__Exercise instructions__
Should the entries contain pictures, leave them out and return exactly the lines from the first through the line holding "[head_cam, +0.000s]".

__Data provided__
---*---

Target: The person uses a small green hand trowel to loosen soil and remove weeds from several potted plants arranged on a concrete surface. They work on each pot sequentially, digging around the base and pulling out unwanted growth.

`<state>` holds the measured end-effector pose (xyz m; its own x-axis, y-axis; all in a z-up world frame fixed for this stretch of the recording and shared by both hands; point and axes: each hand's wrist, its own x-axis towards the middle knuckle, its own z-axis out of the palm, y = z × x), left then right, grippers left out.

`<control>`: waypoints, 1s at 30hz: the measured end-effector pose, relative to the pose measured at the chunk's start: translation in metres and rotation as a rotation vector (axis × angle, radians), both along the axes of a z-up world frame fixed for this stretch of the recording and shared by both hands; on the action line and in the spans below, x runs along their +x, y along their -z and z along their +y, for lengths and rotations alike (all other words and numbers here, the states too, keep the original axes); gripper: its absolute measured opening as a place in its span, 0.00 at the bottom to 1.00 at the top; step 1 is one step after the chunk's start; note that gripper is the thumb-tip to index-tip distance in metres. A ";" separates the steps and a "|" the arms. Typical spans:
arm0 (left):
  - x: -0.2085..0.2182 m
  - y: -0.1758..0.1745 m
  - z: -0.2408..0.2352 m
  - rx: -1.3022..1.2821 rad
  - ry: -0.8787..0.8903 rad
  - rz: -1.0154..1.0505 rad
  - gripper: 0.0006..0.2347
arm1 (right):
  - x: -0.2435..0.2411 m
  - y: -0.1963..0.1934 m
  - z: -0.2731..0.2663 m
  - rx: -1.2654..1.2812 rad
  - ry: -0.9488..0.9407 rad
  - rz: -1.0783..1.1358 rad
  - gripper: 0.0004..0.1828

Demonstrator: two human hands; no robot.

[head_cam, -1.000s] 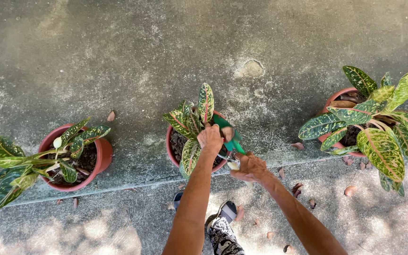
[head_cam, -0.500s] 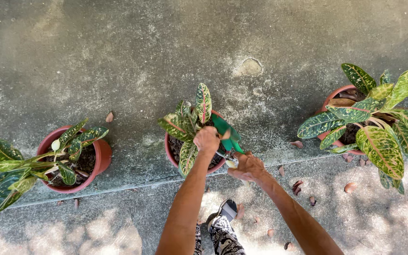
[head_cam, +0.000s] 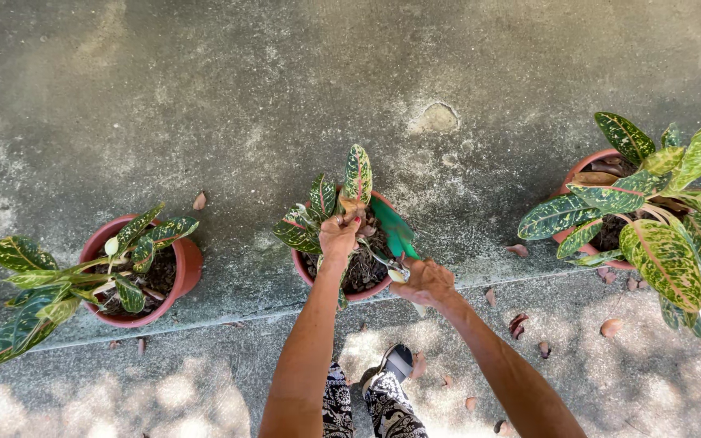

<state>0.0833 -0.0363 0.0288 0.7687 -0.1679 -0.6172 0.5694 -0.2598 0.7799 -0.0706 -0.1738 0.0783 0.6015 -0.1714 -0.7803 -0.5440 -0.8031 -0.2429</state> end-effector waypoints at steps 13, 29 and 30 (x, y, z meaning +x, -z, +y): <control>-0.062 -0.013 0.066 0.217 0.792 0.081 0.06 | -0.013 -0.001 -0.023 0.072 -0.073 -0.042 0.44; -0.044 0.082 0.083 0.527 0.256 -0.404 0.10 | -0.020 -0.014 0.002 0.032 -0.138 -0.075 0.41; -0.036 0.088 0.080 0.368 0.144 -0.264 0.10 | -0.022 -0.012 0.004 0.018 -0.157 -0.101 0.41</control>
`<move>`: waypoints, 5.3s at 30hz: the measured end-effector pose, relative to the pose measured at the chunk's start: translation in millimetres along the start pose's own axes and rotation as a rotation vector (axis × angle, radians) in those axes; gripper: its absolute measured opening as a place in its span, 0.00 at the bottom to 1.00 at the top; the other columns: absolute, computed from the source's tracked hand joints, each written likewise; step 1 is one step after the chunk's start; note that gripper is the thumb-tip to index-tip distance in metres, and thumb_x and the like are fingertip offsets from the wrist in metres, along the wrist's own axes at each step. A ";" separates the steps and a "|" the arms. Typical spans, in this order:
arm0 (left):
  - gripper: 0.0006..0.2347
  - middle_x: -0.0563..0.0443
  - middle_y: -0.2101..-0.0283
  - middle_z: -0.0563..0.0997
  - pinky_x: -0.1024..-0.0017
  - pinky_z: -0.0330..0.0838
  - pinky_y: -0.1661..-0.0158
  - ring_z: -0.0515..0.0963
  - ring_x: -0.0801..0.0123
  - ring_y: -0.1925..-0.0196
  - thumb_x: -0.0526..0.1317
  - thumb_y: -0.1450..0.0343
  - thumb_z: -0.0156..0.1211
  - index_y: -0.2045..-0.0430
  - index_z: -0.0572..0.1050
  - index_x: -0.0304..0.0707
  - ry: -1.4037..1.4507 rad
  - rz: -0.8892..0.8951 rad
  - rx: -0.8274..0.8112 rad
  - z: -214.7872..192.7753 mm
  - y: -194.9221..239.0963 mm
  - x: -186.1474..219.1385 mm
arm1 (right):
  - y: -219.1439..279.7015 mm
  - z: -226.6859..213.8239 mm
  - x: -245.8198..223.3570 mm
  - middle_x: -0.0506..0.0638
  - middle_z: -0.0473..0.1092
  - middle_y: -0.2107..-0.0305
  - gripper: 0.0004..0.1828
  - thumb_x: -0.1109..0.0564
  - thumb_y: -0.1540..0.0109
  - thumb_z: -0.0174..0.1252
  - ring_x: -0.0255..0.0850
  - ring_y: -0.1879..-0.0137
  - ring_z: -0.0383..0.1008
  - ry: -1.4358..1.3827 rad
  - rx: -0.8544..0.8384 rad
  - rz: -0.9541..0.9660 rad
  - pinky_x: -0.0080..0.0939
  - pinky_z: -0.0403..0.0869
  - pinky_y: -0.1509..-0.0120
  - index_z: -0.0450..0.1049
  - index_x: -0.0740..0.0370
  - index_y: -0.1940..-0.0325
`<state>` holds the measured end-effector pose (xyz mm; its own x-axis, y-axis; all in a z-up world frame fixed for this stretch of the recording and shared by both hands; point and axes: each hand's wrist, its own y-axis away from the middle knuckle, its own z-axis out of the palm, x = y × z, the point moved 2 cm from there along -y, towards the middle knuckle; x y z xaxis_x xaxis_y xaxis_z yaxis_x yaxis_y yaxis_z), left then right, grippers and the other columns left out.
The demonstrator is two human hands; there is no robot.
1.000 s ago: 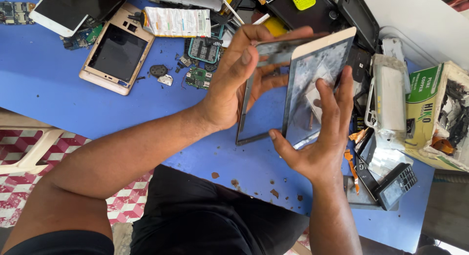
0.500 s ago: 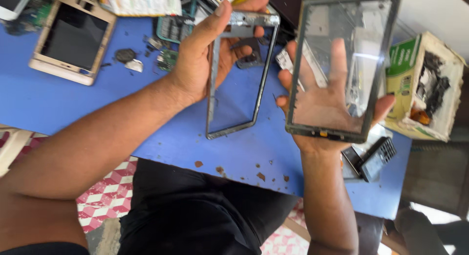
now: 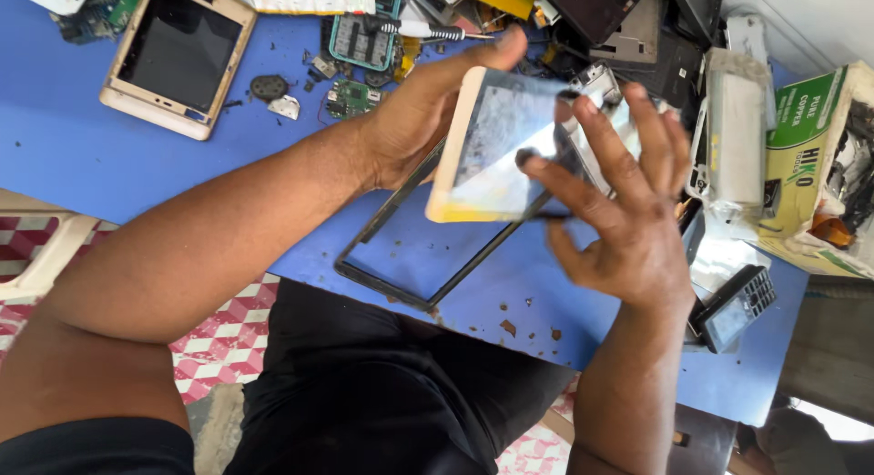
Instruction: The person disassembles a tablet by prying open the frame and removing internal components. They use a screwdriver to loosen screws and carefully separate the screen assembly from the chassis, placing parts on the workbench.
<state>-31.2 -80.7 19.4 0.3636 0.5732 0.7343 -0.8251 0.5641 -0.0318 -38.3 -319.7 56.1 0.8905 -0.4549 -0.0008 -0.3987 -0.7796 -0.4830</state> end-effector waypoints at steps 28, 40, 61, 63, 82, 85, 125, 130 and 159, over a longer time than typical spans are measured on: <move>0.46 0.53 0.30 0.58 0.76 0.73 0.37 0.72 0.74 0.38 0.64 0.38 0.75 0.29 0.62 0.41 -1.156 0.840 -0.037 36.3 13.8 -30.4 | 12.2 33.1 -40.8 0.57 0.46 0.23 0.62 0.36 0.36 0.75 0.47 0.17 0.49 -0.995 0.538 0.589 0.44 0.52 0.15 0.39 0.61 0.16; 0.39 0.54 0.31 0.64 0.69 0.65 0.27 0.67 0.73 0.30 0.57 0.34 0.72 0.30 0.67 0.35 -0.610 0.948 0.104 -18.4 5.5 25.9 | -13.0 28.6 -29.7 0.69 0.49 0.25 0.53 0.46 0.47 0.73 0.62 0.18 0.53 -0.405 0.241 0.278 0.58 0.59 0.16 0.58 0.61 0.22; 0.37 0.54 0.33 0.65 0.66 0.66 0.26 0.67 0.74 0.30 0.64 0.32 0.63 0.32 0.67 0.38 -0.682 0.935 0.121 -19.9 3.9 4.2 | -19.5 42.2 -43.3 0.71 0.43 0.25 0.64 0.43 0.51 0.82 0.67 0.19 0.53 -0.354 0.084 0.314 0.59 0.70 0.23 0.49 0.58 0.22; 0.38 0.54 0.33 0.65 0.68 0.68 0.26 0.66 0.74 0.30 0.64 0.32 0.62 0.32 0.67 0.37 -0.729 0.950 0.126 -19.7 4.1 3.5 | -20.4 43.2 -43.9 0.72 0.42 0.24 0.63 0.44 0.50 0.81 0.66 0.20 0.56 -0.396 0.068 0.351 0.56 0.73 0.26 0.49 0.58 0.22; 0.40 0.54 0.34 0.67 0.74 0.70 0.30 0.67 0.77 0.28 0.64 0.35 0.61 0.31 0.68 0.38 -0.997 1.004 0.218 -20.2 7.2 7.2 | -24.0 40.5 -49.0 0.74 0.51 0.28 0.61 0.45 0.50 0.80 0.66 0.25 0.62 -0.289 0.044 0.412 0.59 0.71 0.28 0.50 0.60 0.22; 0.39 0.55 0.33 0.67 0.74 0.70 0.29 0.66 0.78 0.30 0.62 0.34 0.63 0.30 0.68 0.39 -0.976 1.000 0.203 -20.0 6.1 6.9 | -24.0 42.0 -48.3 0.74 0.52 0.29 0.61 0.44 0.49 0.80 0.66 0.26 0.64 -0.259 0.029 0.427 0.59 0.72 0.30 0.50 0.60 0.22; 0.17 0.48 0.42 0.82 0.77 0.84 0.56 0.86 0.70 0.42 0.50 0.13 0.43 0.35 0.67 0.41 -0.673 0.655 0.150 3.6 11.6 12.4 | 1.2 53.9 -1.8 0.59 0.78 0.60 0.18 0.67 0.30 0.58 0.42 0.57 0.82 -1.098 0.292 0.724 0.38 0.81 0.51 0.63 0.70 0.38; 0.18 0.47 0.48 0.84 0.80 0.84 0.66 0.88 0.73 0.51 0.50 0.14 0.42 0.37 0.71 0.39 -0.688 0.671 0.217 7.9 12.7 13.4 | 3.1 56.8 -4.8 0.60 0.77 0.62 0.16 0.68 0.33 0.60 0.43 0.57 0.81 -1.153 0.219 0.693 0.40 0.82 0.52 0.66 0.71 0.42; 0.18 0.45 0.42 0.80 0.72 0.86 0.56 0.87 0.63 0.44 0.41 0.17 0.58 0.33 0.64 0.40 -0.454 0.702 0.245 2.9 11.1 9.7 | -2.1 50.2 -7.4 0.52 0.77 0.53 0.18 0.61 0.34 0.56 0.39 0.51 0.81 -1.262 0.080 0.748 0.36 0.82 0.51 0.67 0.69 0.41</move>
<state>-38.1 -70.6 28.1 -0.4284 0.4190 0.8006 -0.8827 -0.0045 -0.4700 -33.0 -293.0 13.2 0.0996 -0.0309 -0.9945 -0.8674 -0.4924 -0.0716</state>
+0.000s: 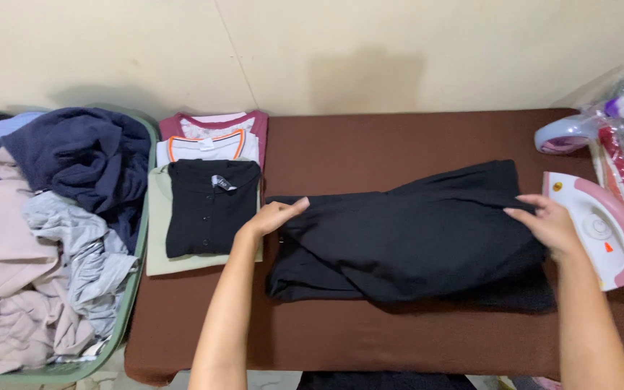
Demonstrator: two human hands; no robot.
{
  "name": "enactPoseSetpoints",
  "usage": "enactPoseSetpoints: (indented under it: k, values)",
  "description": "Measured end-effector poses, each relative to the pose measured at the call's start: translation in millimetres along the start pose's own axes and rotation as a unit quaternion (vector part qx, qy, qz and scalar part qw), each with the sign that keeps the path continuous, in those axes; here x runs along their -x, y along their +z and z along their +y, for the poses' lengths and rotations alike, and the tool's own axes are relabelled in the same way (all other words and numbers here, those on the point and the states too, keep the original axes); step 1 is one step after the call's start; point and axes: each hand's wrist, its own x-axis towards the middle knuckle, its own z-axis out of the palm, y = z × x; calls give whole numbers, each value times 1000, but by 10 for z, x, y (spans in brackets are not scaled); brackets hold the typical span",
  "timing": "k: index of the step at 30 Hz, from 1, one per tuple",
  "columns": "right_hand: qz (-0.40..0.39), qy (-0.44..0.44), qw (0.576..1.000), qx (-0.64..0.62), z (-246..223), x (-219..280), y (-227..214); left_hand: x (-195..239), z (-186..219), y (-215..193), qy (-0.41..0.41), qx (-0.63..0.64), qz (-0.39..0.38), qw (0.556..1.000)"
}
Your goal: Ironing and folding a black garment at an ironing station.
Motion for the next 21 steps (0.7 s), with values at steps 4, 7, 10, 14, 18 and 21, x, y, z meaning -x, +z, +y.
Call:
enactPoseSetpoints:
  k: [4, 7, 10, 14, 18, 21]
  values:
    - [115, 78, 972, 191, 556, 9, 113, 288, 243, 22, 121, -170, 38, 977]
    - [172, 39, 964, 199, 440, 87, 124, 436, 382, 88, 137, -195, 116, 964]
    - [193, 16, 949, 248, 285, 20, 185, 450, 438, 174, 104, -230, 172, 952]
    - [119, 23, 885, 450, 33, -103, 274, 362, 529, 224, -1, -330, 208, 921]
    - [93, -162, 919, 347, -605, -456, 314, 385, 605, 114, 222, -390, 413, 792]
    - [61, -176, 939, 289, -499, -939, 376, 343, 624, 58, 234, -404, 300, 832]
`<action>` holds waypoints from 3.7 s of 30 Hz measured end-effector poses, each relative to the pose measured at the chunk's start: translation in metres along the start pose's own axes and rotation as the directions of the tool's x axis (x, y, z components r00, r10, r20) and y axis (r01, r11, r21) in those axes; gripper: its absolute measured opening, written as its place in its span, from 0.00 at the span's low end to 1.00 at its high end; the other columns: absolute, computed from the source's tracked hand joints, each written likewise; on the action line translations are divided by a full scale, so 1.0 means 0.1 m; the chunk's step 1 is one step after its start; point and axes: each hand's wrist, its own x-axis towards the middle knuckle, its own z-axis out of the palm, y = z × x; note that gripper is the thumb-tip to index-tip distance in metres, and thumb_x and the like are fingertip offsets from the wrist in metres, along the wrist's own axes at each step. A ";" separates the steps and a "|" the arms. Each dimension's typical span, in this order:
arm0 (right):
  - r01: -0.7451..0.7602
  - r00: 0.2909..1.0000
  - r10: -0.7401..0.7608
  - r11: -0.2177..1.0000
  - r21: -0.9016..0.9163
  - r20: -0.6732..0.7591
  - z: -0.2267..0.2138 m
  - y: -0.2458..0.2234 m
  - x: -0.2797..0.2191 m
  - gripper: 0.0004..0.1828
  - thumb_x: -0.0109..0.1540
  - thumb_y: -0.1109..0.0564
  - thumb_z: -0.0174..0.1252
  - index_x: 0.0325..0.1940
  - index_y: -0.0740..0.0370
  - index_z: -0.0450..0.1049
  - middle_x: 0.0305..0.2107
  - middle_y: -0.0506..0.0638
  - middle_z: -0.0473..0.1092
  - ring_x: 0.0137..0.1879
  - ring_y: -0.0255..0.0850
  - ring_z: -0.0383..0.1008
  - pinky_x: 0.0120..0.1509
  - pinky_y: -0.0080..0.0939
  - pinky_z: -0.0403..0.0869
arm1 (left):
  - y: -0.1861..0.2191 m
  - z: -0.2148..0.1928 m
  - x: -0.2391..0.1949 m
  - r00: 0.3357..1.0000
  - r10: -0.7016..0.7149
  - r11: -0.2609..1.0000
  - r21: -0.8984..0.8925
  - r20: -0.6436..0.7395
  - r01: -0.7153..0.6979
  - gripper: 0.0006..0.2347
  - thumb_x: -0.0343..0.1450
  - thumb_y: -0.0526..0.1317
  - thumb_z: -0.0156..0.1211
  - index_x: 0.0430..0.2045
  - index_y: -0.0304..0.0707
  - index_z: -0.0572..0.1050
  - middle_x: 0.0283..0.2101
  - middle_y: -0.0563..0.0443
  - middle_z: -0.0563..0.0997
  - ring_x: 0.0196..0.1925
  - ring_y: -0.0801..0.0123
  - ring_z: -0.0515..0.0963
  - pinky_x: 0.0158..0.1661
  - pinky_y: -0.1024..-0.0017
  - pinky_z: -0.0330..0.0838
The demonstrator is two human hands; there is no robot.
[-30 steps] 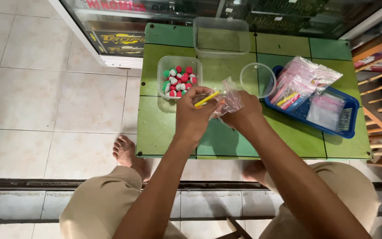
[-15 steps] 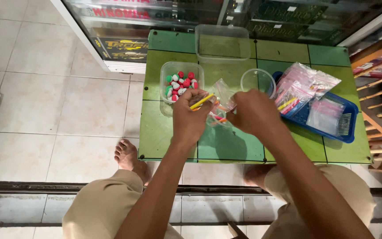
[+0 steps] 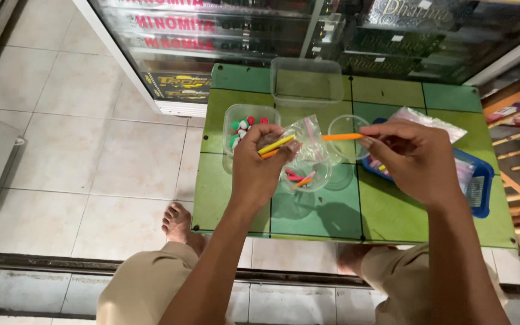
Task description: The person packs colorful plastic sticks and small round objects into clear plastic bags. They open the bags, insert the items one by one, and place the filled bags into a blue basket.
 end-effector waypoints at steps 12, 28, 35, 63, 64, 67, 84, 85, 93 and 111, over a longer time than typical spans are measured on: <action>0.061 0.996 -0.071 0.985 0.162 0.060 0.14 0.36 0.00 0.10 0.53 0.67 0.64 0.38 0.61 0.79 0.32 0.55 0.75 0.36 0.37 0.73 0.37 0.35 0.72 | -0.18 0.12 0.05 0.989 0.082 0.995 -0.064 0.126 -0.074 0.13 0.60 0.29 0.67 0.36 0.28 0.73 0.32 0.40 0.79 0.31 0.70 0.78 0.33 0.74 0.79; 0.034 0.995 -0.061 0.946 0.324 0.073 0.38 0.30 0.03 0.09 0.52 0.67 0.67 0.36 0.61 0.80 0.22 0.52 0.71 0.30 0.30 0.66 0.30 0.29 0.69 | -0.17 0.21 -0.03 0.984 -0.005 1.000 -0.004 0.179 0.006 0.22 0.61 0.33 0.67 0.48 0.34 0.67 0.35 0.42 0.79 0.34 0.73 0.78 0.36 0.78 0.75; -0.020 0.992 -0.015 0.960 0.279 0.122 0.44 0.23 0.02 0.13 0.53 0.69 0.63 0.40 0.61 0.79 0.23 0.53 0.71 0.30 0.33 0.67 0.32 0.32 0.69 | -0.26 0.07 0.03 0.991 -0.011 0.995 -0.100 0.134 0.024 0.24 0.60 0.28 0.64 0.50 0.31 0.64 0.34 0.41 0.78 0.33 0.70 0.80 0.34 0.78 0.76; -0.194 0.798 0.533 0.669 -0.717 0.281 1.11 0.62 0.23 0.10 0.49 0.51 0.58 0.28 0.59 0.78 0.14 0.59 0.70 0.25 0.60 0.74 0.28 0.56 0.73 | -0.03 -0.25 -0.08 0.999 -0.040 0.986 -0.162 0.005 0.041 0.24 0.59 0.29 0.65 0.50 0.34 0.65 0.34 0.39 0.78 0.33 0.68 0.80 0.35 0.75 0.79; -0.193 0.801 0.530 0.670 -0.717 0.279 1.13 0.68 0.22 0.10 0.49 0.51 0.58 0.28 0.59 0.78 0.14 0.59 0.70 0.25 0.60 0.74 0.28 0.56 0.73 | -0.04 -0.24 -0.07 0.999 -0.036 0.986 -0.162 0.006 0.036 0.24 0.59 0.29 0.65 0.50 0.34 0.65 0.34 0.39 0.78 0.33 0.68 0.80 0.35 0.75 0.79; -0.201 0.811 0.533 0.641 -0.741 0.241 1.17 0.70 0.20 0.23 0.48 0.47 0.58 0.43 0.63 0.75 0.30 0.65 0.69 0.37 0.63 0.75 0.32 0.63 0.75 | -0.06 -0.25 -0.07 0.999 -0.042 0.987 -0.154 0.011 0.043 0.25 0.59 0.29 0.66 0.50 0.33 0.65 0.34 0.39 0.78 0.33 0.68 0.80 0.35 0.75 0.79; -0.188 0.890 0.422 0.689 -0.700 0.176 0.87 -0.07 0.08 0.11 0.56 0.56 0.51 0.35 0.59 0.77 0.27 0.65 0.72 0.38 0.68 0.74 0.39 0.61 0.75 | -0.05 -0.19 -0.05 0.999 -0.034 0.986 -0.161 0.019 0.036 0.24 0.60 0.30 0.65 0.51 0.35 0.65 0.37 0.36 0.78 0.35 0.66 0.79 0.38 0.74 0.77; -0.188 0.890 0.421 0.690 -0.698 0.176 0.80 -0.10 0.08 0.11 0.56 0.56 0.51 0.35 0.59 0.77 0.27 0.65 0.72 0.38 0.68 0.74 0.39 0.61 0.75 | -0.06 -0.19 -0.04 0.999 -0.032 0.987 -0.159 0.019 0.035 0.24 0.60 0.30 0.65 0.51 0.35 0.65 0.37 0.36 0.78 0.35 0.66 0.79 0.38 0.74 0.77; -0.290 0.938 0.341 0.868 -0.402 0.060 0.14 -0.49 0.14 0.08 0.59 0.51 0.62 0.39 0.53 0.81 0.32 0.49 0.77 0.34 0.37 0.75 0.39 0.39 0.71 | 0.18 -0.06 -0.09 0.982 -0.176 0.984 -0.030 -0.070 0.174 0.21 0.58 0.33 0.65 0.44 0.42 0.68 0.40 0.44 0.78 0.34 0.69 0.80 0.37 0.73 0.80; -0.167 0.986 0.150 0.862 0.478 0.073 0.34 0.51 0.03 0.09 0.55 0.68 0.62 0.40 0.71 0.75 0.24 0.55 0.74 0.32 0.36 0.75 0.37 0.29 0.75 | -0.27 0.07 0.10 0.998 0.010 0.983 -0.184 0.061 0.001 0.28 0.58 0.29 0.68 0.52 0.32 0.62 0.36 0.35 0.78 0.36 0.60 0.81 0.38 0.70 0.79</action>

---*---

__Output of the exercise__
Target: The person uses a small green hand trowel to loosen soil and remove weeds from several potted plants arranged on a concrete surface. They work on each pot sequentially, digging around the base and pulling out unwanted growth.

`<state>` holds the measured end-effector pose (xyz m; its own x-axis, y-axis; all in a z-up world frame fixed for this stretch of the recording and shared by both hands; point and axes: each hand's wrist, its own x-axis towards the middle knuckle, its own z-axis out of the palm, y = z × x), left then right, grippers left out.

`<control>`: waypoints, 1s at 30hz: the measured end-effector pose, relative to the pose measured at the chunk's start: translation in metres and rotation as a rotation vector (axis × angle, radians), both along the axes of a z-up world frame fixed for this stretch of the recording and shared by both hands; on the action line and in the spans below, x runs along their +x, y along their -z and z along their +y, for lengths and rotations alike (all other words and numbers here, the states too, keep the original axes); gripper: its absolute measured opening as a place in its span, 0.00 at the bottom to 1.00 at the top; step 1 is one step after the chunk's start; note that gripper is the thumb-tip to index-tip distance in metres. A ";" separates the steps and a "|" the arms. Typical spans:
arm0 (left):
  - x: -0.2085..0.2182 m
  - y: -0.1758..0.1745 m
  - z: -0.2408..0.2352 m
  - rx: -1.3022..1.2821 rad
  - ry: -0.8787..0.8903 rad
  - rz: -1.0154..1.0505 rad
  - gripper: 0.0006..0.2347
arm1 (right):
  - x: -0.2435..0.2411 m
  - y: -0.1963..0.1934 m
  - z: -0.2731..0.2663 m
  - rx: -1.2654..1.2812 rad
  - ry: -0.9488..0.9407 rad
  - rz: -1.0783..1.1358 rad
  - gripper: 0.0004..0.1828

Demonstrator: two human hands; no robot.

[head_cam, -1.000s] 
[head_cam, -0.500s] 
[head_cam, +0.000s] 

That is the complete output for this exercise.